Comparison of MMDTW and DTW. The accuracy of DTW changes when choosing different users’ first sample of each gesture as template and all other users’ samples as testing ones. MMDTW needs no sample from users to start and generates template of each gesture itself

Then in Fig. 8, we can see the comparison of HMM and MMDTW. The result shows that MMDTW displays a much better performance than HMM when the latter uses relative small percentage of training samples. With increasing of training samples, HMM performs better. However, the accuracy of HMM can not exceed that of MMDTW even when 90 % samples are used for training. Compared with HMM, the improvement of MMDTW may come from the Modified DTW matching, which compares the differences between the template and the mapped sequence more efficiently.

Fig. 8
figure 8

Comparison of HMM and MMDTW. The accuracy of HMM changes when choosing different training samples percentage.
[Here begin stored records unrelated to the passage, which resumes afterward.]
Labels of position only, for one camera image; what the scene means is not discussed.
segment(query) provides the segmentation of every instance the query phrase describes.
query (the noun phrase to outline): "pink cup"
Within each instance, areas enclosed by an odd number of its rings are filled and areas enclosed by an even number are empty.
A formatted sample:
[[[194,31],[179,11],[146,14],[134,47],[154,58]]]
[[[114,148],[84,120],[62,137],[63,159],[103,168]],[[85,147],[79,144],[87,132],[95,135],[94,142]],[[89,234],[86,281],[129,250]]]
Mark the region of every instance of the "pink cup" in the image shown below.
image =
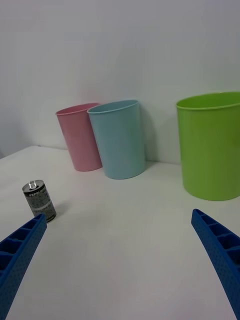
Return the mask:
[[[102,162],[87,110],[99,103],[71,106],[56,112],[74,168],[91,171],[101,168]]]

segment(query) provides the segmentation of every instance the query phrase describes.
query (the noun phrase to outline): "green bucket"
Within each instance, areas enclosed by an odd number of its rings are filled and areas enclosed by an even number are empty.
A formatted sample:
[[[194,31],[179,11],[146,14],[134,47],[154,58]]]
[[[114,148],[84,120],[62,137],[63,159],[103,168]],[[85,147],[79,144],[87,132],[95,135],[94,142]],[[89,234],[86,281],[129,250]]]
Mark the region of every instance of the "green bucket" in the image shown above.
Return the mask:
[[[240,92],[176,104],[184,188],[206,200],[240,196]]]

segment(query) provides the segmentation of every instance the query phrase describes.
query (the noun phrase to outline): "white surface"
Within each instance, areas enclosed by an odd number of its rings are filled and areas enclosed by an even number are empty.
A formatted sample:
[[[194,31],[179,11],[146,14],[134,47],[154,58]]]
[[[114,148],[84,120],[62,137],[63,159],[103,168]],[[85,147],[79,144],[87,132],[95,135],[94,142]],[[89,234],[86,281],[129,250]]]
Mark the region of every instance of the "white surface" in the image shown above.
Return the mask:
[[[30,147],[0,160],[1,239],[32,218],[22,194],[31,179],[45,181],[57,218],[7,320],[236,319],[191,215],[199,208],[240,234],[238,198],[189,195],[178,165],[112,180],[74,171],[65,150]]]
[[[239,90],[237,0],[1,0],[0,151],[65,147],[55,116],[139,99],[149,160],[179,162],[175,102]]]

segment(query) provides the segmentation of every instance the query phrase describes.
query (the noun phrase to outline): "plastic cup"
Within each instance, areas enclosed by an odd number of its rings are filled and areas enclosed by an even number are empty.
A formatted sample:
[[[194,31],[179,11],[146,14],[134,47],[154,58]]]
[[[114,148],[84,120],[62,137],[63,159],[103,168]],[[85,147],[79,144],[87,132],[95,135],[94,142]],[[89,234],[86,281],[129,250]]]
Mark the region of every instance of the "plastic cup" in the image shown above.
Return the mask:
[[[184,188],[206,200],[240,196],[240,92],[176,104]]]
[[[105,175],[127,179],[145,170],[145,150],[139,102],[102,104],[87,111]]]
[[[87,110],[98,103],[71,106],[56,113],[74,168],[92,171],[102,167]]]

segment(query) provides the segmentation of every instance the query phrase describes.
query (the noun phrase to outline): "light blue cup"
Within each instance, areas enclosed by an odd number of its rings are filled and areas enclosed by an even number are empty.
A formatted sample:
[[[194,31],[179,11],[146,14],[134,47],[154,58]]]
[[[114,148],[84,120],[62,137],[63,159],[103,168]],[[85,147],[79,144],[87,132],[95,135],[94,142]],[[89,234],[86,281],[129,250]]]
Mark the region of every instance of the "light blue cup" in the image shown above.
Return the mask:
[[[144,139],[137,100],[98,105],[87,111],[105,175],[127,179],[145,170]]]

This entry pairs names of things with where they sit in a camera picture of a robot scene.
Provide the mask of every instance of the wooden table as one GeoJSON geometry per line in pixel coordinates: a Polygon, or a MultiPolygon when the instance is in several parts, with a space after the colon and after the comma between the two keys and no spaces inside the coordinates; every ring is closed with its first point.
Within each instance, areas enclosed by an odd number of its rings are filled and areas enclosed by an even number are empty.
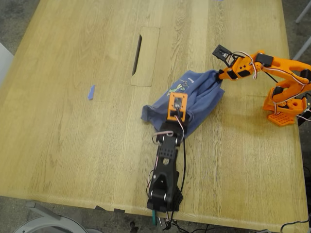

MMDTW needs no training samples

Just we can conclude in Fig. 9, the best accuracy of HMM is 91.1 % and the average accuracy of DTW is 72.9 %. Thus, we can figure out that our algorithm can not only meet the training-free requirement, but also show a better accuracy than the training-required algorithms of DTW and HMM.

Fig. 9
figure 9

Comparison of MMDTW, HMM and DTW

6 Conclusion

In this paper, in order to fulfill the training-free gesture recognition with accelerometer for user-independent applications, we make use of the crucial prior knowledge of gesture trail and design the algorithm of MMDTW. The algorithm defines an underlining space with the physical meaning of acceleration direction. After that, template for each gesture is defined in this space according to the gesture trail. Then acceleration sequence, the output of the accelerometer, is mapped into the underlining space to conduct a modified DTW matching with templates. Finally the best matched gesture turns out to be the recognition result. When tested in an user-independent experiment with 2,240 samples, the training-free algorithm even shows better performance than the traditional training-required algorithms of DTW and HMM, which verifies the effectiveness of MMDTW.

We believe our algorithm is the first step toward the training-free gesture recognition. In future work, by exploiting the gesture trail information, more complicated physical analysis can be adopted to generate the templates of general gestures with more general sensors, such as video camera. Also, without the time-consuming and laborious sample collection process, the well-performed training-free gesture recognition makes it much more convenient for users to extend the original gesture vocabulary themselves. Thus, this kind of training-free algorithms enjoys great potential for a large number of applications, such as self-defined vocabulary based gesture recognition, gestures devices to support E-teaching, and so on.